» **What you are asked to do**: Starting at the line containing "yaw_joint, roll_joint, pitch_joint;" and ending at the line containing "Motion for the", print every line of the material below exactly, both ends included, and stop there.

» **Exercise data**:
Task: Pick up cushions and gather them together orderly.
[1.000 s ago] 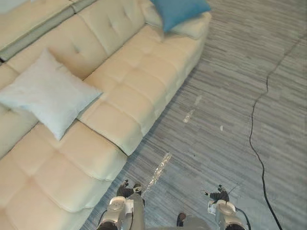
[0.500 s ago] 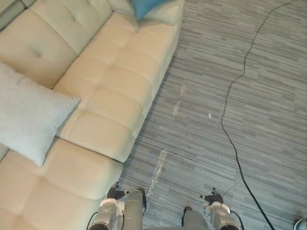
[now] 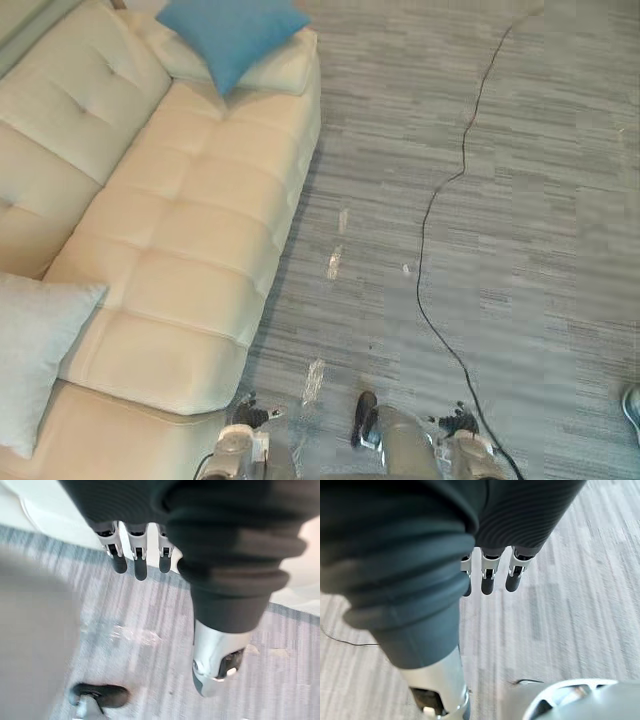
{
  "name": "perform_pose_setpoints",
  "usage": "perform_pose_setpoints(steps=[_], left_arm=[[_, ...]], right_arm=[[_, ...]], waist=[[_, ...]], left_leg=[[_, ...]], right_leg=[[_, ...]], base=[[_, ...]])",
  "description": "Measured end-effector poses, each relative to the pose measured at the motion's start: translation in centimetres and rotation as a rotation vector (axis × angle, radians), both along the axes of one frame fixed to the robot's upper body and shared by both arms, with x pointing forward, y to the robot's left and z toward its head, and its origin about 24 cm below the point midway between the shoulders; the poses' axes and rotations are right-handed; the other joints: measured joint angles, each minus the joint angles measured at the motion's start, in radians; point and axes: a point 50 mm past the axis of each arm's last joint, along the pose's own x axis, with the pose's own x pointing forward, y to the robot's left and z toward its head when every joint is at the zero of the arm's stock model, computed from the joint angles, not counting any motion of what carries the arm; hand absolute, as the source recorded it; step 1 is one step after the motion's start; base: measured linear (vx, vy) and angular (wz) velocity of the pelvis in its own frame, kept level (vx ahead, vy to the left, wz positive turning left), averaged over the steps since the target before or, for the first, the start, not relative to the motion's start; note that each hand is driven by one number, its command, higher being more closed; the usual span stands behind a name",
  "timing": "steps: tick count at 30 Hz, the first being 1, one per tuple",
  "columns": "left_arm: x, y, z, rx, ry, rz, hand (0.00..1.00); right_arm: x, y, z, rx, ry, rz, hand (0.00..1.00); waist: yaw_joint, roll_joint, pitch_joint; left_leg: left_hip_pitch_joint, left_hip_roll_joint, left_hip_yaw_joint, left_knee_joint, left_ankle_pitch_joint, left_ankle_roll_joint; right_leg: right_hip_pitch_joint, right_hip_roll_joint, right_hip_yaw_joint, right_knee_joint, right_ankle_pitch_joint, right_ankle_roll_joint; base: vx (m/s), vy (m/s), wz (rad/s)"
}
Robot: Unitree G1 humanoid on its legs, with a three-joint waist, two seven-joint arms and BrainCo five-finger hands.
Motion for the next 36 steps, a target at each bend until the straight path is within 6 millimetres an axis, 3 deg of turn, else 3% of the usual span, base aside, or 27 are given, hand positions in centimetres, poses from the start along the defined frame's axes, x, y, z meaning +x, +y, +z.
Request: perform_pose_setpoints(steps=[2,5,8,9,10,12,13,14,15,16,17,19,21,23,25,26,27,29,30,32,33,34,36], left_arm=[[0.4,-0.1,0.2,-0.003,-0.020,-0.003,0.00],[0.9,-0.1,0.5,-0.004,-0.048,-0.006,0.00],[1.0,-0.3,0.6,-0.017,-0.057,-0.010,0.00],[0.9,-0.2,0.6,-0.016,-0.057,-0.011,0.00],[1.0,0.1,0.6,-0.006,-0.058,-0.014,0.00],[1.4,0.4,0.8,-0.003,-0.070,-0.007,0.00],[1.5,0.4,0.9,-0.001,-0.073,-0.009,0.00],[1.4,0.3,0.8,0.001,-0.062,-0.011,0.00],[1.3,0.2,0.7,0.000,-0.053,-0.020,0.00],[1.2,0.1,0.7,0.000,-0.051,-0.024,0.00],[1.1,0.1,0.6,0.001,-0.047,-0.028,0.00],[1.2,-0.1,0.6,0.006,-0.043,-0.044,0.00],[1.5,-0.3,0.7,0.007,-0.049,-0.040,0.00],[1.8,-0.2,0.9,0.015,-0.057,-0.036,0.00],[1.9,0.0,0.9,0.021,-0.059,-0.037,0.00],[1.6,0.4,0.8,0.030,-0.049,-0.036,0.00],[1.4,-0.3,0.6,0.011,-0.033,-0.036,0.00],[1.5,-0.6,0.5,0.001,-0.034,-0.040,0.00],[1.5,-0.8,0.5,-0.005,-0.033,-0.038,0.00],[1.2,-0.6,0.4,-0.008,-0.023,-0.016,0.00],[0.9,-0.3,0.3,-0.008,-0.019,-0.004,0.00],[0.8,-0.2,0.3,-0.009,-0.017,-0.001,0.00],[1.7,0.0,0.8,-0.004,-0.061,-0.010,0.00]], right_arm=[[0.6,-0.1,0.2,-0.005,-0.013,0.001,0.00],[0.8,-0.1,0.3,-0.006,-0.017,0.000,0.00],[1.0,0.3,0.2,0.002,-0.020,0.000,0.00],[0.9,0.6,0.1,0.011,-0.017,0.001,0.00],[1.1,1.1,0.1,0.024,-0.024,0.001,0.00],[0.7,1.5,0.0,0.035,-0.018,-0.003,0.00],[0.7,1.5,-0.1,0.036,-0.016,-0.005,0.00],[0.5,1.4,-0.1,0.041,-0.015,-0.023,0.00],[0.4,1.3,-0.1,0.039,-0.020,-0.031,0.00],[0.4,1.3,-0.1,0.040,-0.022,-0.031,0.00],[0.2,1.4,-0.1,0.048,-0.023,-0.029,0.00],[0.2,1.6,-0.1,0.058,-0.029,-0.026,0.00],[0.8,1.4,0.2,0.050,-0.047,-0.020,0.00],[1.5,1.0,0.5,0.037,-0.064,-0.013,0.00],[1.9,0.7,0.7,0.029,-0.074,-0.009,0.00],[1.2,0.7,0.4,0.030,-0.056,-0.013,0.00],[1.3,-0.1,0.6,0.010,-0.059,-0.018,0.00],[1.9,-0.8,1.0,-0.012,-0.072,-0.010,0.00],[1.9,-1.0,1.1,-0.016,-0.072,-0.010,0.00],[1.8,-0.7,0.9,-0.014,-0.062,0.010,0.00],[1.6,0.1,0.6,0.003,-0.051,0.028,0.00],[1.4,0.4,0.4,0.013,-0.040,0.025,0.00],[1.3,0.6,0.3,0.021,-0.034,0.023,0.00]], waist=[[0.005,0.001,0.007],[0.027,0.006,0.015],[0.036,0.010,0.020],[0.052,0.000,0.013],[0.053,-0.015,0.002],[0.056,-0.050,-0.002],[0.060,-0.053,-0.002],[0.058,-0.056,-0.003],[0.052,-0.057,-0.002],[0.050,-0.057,-0.001],[0.038,-0.056,0.000],[0.023,-0.055,0.001],[0.021,-0.034,0.015],[0.018,-0.021,0.022],[0.012,-0.022,0.021],[0.005,-0.054,0.013],[0.002,-0.018,0.019],[-0.018,-0.009,0.014],[-0.021,0.002,0.013],[-0.024,0.010,0.019],[-0.010,0.008,0.026],[0.009,0.000,0.033],[0.021,-0.011,0.040]], left_leg=[[-0.088,-0.023,0.013,0.049,-0.055,0.024],[-0.190,-0.077,0.074,-0.155,-0.066,0.034],[-0.190,-0.139,0.089,-0.549,0.074,0.042],[-0.182,-0.148,0.100,-0.592,0.184,0.062],[-0.179,-0.171,0.111,-0.570,0.184,0.104],[-0.205,-0.182,0.136,-0.466,0.099,0.131],[-0.200,-0.185,0.142,-0.441,0.074,0.134],[-0.162,-0.198,0.149,-0.421,0.028,0.143],[-0.106,-0.212,0.153,-0.433,-0.007,0.154],[-0.079,-0.217,0.153,-0.438,-0.023,0.157],[-0.021,-0.219,0.142,-0.449,-0.050,0.161],[0.062,-0.214,0.130,-0.488,-0.053,0.164],[0.183,-0.172,0.132,-0.568,-0.053,0.163],[0.231,-0.133,0.132,-0.594,-0.053,0.162],[0.265,-0.097,0.131,-0.601,-0.062,0.116],[0.304,-0.099,0.115,-0.601,-0.090,0.057],[0.341,-0.064,0.080,-0.598,-0.118,0.017],[0.333,-0.049,0.047,-0.560,-0.084,-0.029],[0.302,-0.028,0.023,-0.454,-0.048,-0.046],[0.178,-0.001,-0.026,-0.164,0.103,-0.020],[0.091,0.028,-0.025,0.049,0.087,-0.011],[0.014,0.027,-0.013,0.169,0.027,0.008],[-0.076,0.006,0.017,0.193,-0.014,0.031]], right_leg=[[0.066,0.006,0.001,-0.067,-0.006,-0.012],[0.144,0.005,0.001,-0.158,0.001,0.000],[0.209,0.000,0.002,-0.217,-0.018,0.043],[0.238,-0.003,0.026,-0.231,-0.036,0.071],[0.254,-0.021,0.036,-0.247,-0.048,0.098],[0.253,-0.055,0.063,-0.204,-0.060,0.139],[0.249,-0.066,0.078,-0.168,-0.067,0.152],[0.211,-0.095,0.099,-0.006,-0.084,0.181],[0.128,-0.138,0.111,0.245,-0.056,0.217],[0.079,-0.156,0.119,0.353,-0.052,0.239],[0.008,-0.178,0.117,0.532,-0.059,0.229],[-0.059,-0.193,0.070,0.610,-0.078,0.189],[-0.126,-0.183,-0.031,0.493,-0.113,0.126],[-0.191,-0.158,-0.080,0.317,-0.095,0.109],[-0.233,-0.108,-0.080,0.074,0.029,0.103],[-0.220,-0.092,-0.025,-0.122,0.202,0.091],[-0.232,-0.078,-0.020,-0.023,0.259,0.012],[-0.249,-0.081,-0.007,0.077,0.148,0.013],[-0.228,-0.075,-0.031,0.112,0.089,-0.001],[-0.136,-0.045,-0.058,0.072,0.045,-0.006],[-0.051,-0.017,-0.065,0.017,0.032,-0.016],[0.028,-0.006,-0.065,-0.025,0.017,-0.020],[0.110,-0.007,-0.077,-0.073,0.002,-0.009]], base=[[0.22,-0.061,0.14],[0.23,0.030,-0.03],[0.33,0.102,-0.11],[0.48,0.149,-0.25],[0.53,0.141,-0.18],[0.53,0.118,-0.09],[0.59,0.180,-0.12],[0.68,0.226,-0.07],[0.66,0.212,-0.05],[0.63,0.138,0.07],[0.51,0.043,0.22],[0.50,-0.006,0.20],[0.49,-0.088,-0.04],[0.49,-0.156,-0.06],[0.51,-0.219,0.15],[0.68,-0.332,0.33],[0.67,-0.319,0.38],[0.49,-0.230,0.32],[0.54,-0.293,0.34],[0.51,-0.288,0.23],[0.48,-0.210,0.01],[0.47,-0.173,-0.01],[0.46,-0.126,0.13]])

» **Output for this exercise**:
  "columns": "left_arm: x, y, z, rx, ry, rz, hand (0.00..1.00); right_arm: x, y, z, rx, ry, rz, hand (0.00..1.00); waist: yaw_joint, roll_joint, pitch_joint; left_leg: left_hip_pitch_joint, left_hip_roll_joint, left_hip_yaw_joint, left_knee_joint, left_ankle_pitch_joint, left_ankle_roll_joint; right_leg: right_hip_pitch_joint, right_hip_roll_joint, right_hip_yaw_joint, right_knee_joint, right_ankle_pitch_joint, right_ankle_roll_joint; base: vx (m/s), vy (m/s), wz (rad/s)"
}
Robot: Unitree G1 humanoid on its legs, with a three-joint waist, two seven-joint arms and BrainCo five-finger hands.
Motion for the next 36 steps, a target at each bend until the straight path is within 6 millimetres an axis, 3 deg of turn, else 3% of the usual span, base aside, or 27 are given, hand positions in centimetres, poses from the start along the defined frame's axes, x, y, z meaning +x, +y, +z.

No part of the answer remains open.